▶ PROBLEM DETAILS:
In the entries that follow, find the line containing "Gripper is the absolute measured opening" and the line containing "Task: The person", then retype exactly the lines from the first through the second, pictures excluded.

Records from a collection

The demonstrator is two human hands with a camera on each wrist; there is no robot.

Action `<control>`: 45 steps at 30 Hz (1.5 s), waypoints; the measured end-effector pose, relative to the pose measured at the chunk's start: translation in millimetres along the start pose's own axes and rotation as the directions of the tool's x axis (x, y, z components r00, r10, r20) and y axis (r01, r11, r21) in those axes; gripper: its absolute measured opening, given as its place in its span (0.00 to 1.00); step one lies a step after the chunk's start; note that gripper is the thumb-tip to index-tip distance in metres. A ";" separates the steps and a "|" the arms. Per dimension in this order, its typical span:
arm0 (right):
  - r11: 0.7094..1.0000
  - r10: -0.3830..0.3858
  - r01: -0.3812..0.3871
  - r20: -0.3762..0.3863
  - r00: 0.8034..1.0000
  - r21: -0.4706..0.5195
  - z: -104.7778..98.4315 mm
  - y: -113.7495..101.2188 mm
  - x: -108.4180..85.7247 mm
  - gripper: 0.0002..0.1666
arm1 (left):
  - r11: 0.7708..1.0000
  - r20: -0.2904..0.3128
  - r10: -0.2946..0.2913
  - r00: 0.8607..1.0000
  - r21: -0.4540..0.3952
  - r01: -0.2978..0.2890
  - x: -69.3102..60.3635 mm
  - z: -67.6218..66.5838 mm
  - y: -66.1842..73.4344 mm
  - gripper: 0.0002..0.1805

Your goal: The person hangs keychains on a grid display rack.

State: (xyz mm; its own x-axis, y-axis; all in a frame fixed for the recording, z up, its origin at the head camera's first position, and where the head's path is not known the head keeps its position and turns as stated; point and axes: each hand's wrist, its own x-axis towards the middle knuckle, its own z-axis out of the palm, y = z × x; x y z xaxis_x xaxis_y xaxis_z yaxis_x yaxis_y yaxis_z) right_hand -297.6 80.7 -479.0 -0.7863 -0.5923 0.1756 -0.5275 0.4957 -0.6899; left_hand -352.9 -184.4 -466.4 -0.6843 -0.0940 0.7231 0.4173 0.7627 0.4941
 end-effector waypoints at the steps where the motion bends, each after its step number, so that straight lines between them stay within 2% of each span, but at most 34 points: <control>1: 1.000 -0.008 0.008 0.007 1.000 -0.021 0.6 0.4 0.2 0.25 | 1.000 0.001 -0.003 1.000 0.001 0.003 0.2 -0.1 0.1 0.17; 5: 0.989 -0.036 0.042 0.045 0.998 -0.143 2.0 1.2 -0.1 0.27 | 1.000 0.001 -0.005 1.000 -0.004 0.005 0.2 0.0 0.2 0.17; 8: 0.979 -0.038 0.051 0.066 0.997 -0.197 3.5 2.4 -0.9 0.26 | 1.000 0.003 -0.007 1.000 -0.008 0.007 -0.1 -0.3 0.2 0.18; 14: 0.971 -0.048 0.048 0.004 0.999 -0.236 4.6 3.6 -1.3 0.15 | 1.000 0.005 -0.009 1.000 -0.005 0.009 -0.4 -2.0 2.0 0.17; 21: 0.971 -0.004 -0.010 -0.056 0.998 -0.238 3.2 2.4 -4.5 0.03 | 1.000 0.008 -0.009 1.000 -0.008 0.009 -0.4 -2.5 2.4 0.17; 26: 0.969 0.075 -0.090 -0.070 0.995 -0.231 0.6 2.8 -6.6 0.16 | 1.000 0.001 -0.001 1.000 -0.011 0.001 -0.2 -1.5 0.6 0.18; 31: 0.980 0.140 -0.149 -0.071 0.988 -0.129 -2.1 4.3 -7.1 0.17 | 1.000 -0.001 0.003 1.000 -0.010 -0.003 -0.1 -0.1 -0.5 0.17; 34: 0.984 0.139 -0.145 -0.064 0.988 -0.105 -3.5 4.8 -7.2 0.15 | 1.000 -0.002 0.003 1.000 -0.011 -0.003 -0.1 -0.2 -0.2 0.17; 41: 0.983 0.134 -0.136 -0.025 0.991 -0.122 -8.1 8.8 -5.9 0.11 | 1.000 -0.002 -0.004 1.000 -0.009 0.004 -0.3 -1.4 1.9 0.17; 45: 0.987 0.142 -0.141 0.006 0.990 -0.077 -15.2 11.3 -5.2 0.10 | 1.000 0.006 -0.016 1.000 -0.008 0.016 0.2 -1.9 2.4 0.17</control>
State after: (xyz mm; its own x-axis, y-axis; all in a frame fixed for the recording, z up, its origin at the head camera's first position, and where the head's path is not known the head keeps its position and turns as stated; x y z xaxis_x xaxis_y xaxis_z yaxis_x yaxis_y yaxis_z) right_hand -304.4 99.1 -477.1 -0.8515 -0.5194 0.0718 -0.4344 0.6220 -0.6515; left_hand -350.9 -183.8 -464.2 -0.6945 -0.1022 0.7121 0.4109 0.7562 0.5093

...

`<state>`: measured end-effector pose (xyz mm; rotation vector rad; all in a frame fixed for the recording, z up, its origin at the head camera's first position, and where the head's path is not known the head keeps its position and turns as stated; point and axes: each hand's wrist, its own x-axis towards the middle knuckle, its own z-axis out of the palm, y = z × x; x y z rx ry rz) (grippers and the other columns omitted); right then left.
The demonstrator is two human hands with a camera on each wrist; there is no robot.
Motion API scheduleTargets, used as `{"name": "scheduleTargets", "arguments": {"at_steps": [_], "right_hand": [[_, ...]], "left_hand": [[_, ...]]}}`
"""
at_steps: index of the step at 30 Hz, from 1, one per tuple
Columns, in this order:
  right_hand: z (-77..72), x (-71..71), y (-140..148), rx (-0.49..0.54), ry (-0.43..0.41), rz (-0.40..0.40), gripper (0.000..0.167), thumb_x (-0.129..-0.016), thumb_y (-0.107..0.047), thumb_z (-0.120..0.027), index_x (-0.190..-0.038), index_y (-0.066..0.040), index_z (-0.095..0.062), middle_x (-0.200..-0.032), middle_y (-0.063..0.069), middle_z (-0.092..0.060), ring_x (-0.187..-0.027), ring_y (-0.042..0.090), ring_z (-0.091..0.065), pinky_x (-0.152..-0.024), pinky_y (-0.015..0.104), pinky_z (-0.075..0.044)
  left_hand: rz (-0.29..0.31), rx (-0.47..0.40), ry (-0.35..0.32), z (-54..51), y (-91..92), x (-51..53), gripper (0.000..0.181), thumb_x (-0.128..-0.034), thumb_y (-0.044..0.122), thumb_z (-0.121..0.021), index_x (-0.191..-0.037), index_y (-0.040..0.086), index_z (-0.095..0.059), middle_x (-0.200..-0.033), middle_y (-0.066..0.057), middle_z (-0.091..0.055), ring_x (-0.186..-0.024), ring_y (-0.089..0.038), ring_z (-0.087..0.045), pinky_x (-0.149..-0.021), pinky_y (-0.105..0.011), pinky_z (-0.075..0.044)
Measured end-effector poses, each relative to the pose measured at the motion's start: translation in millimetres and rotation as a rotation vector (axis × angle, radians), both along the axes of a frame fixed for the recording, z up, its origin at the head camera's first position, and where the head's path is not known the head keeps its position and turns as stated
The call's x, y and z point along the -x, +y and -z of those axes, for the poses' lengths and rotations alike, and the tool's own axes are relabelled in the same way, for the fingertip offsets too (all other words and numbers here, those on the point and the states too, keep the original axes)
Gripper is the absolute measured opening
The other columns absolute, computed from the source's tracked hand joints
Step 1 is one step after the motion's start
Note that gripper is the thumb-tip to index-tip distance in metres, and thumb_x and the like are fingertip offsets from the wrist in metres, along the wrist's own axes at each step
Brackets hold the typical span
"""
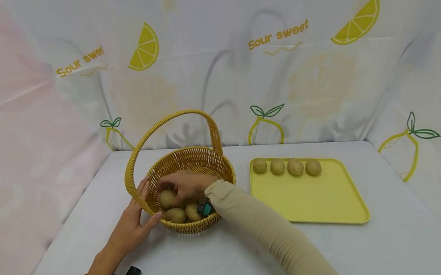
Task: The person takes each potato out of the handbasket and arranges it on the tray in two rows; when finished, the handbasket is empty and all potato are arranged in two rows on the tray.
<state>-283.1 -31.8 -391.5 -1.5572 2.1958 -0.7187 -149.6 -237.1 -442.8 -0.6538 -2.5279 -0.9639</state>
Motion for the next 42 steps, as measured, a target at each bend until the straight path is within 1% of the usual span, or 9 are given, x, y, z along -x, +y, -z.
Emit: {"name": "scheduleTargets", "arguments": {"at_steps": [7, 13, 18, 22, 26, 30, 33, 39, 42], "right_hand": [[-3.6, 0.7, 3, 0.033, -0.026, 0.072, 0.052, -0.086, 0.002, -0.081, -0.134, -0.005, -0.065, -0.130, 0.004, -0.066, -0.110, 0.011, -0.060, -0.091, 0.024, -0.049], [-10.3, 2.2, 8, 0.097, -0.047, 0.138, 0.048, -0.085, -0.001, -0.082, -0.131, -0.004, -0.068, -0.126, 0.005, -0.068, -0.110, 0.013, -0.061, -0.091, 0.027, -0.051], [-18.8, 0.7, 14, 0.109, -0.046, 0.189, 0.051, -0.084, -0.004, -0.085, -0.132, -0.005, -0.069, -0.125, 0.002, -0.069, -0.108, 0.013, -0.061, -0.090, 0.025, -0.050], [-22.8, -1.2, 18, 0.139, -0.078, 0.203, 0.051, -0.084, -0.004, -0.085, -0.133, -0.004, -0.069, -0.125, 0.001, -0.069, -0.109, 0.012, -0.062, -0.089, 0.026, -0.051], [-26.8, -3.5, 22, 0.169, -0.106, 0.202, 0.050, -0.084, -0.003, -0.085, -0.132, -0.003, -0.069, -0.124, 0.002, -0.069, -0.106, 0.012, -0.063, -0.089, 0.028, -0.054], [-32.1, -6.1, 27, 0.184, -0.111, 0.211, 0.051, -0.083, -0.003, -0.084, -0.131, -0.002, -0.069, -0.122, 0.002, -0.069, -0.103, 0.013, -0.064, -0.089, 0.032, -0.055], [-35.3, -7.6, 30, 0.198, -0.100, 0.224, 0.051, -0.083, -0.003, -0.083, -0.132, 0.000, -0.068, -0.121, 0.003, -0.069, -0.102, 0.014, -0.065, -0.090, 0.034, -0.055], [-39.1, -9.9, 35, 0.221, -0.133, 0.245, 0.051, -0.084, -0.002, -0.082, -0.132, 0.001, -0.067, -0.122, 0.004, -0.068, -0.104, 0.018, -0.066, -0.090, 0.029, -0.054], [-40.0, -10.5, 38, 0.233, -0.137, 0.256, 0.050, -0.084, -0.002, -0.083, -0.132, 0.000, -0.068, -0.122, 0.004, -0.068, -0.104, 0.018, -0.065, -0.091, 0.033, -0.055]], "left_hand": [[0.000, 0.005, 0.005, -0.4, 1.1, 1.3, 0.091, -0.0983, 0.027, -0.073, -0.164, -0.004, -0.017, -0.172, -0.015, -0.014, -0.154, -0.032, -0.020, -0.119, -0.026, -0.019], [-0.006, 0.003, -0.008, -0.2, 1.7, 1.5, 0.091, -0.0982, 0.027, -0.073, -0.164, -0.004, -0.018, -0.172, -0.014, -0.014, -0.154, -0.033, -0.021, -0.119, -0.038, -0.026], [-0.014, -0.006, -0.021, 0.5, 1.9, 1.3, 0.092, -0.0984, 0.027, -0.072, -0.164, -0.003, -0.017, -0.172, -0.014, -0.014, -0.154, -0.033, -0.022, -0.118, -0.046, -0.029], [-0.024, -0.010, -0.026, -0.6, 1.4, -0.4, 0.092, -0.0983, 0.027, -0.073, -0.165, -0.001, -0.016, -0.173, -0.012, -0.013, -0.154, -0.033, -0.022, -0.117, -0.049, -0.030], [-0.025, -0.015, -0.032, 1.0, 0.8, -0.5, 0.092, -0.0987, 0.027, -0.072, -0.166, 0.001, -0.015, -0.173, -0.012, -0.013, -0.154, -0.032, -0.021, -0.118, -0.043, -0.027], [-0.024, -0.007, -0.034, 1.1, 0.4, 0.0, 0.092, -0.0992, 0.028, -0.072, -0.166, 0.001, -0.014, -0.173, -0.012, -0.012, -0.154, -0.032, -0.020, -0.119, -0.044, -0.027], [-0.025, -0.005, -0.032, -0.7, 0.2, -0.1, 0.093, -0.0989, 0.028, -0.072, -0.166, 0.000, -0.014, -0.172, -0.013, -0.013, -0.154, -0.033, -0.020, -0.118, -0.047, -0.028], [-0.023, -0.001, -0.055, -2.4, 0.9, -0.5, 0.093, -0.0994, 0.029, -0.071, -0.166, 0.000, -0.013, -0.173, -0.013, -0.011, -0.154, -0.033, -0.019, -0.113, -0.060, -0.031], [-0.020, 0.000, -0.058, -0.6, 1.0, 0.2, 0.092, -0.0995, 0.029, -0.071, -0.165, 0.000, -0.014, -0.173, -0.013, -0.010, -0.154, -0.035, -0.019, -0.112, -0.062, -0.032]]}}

▶ YOUR SOLUTION:
Gripper is the absolute measured opening
The other columns absolute, computed from the source's tracked hand joints
Step 1 is one step after the motion's start
Note that gripper is the thumb-tip to index-tip distance in metres, and thumb_x and the like are fingertip offsets from the wrist in metres, along the wrist's own axes at each step
Brackets hold the typical span
"""
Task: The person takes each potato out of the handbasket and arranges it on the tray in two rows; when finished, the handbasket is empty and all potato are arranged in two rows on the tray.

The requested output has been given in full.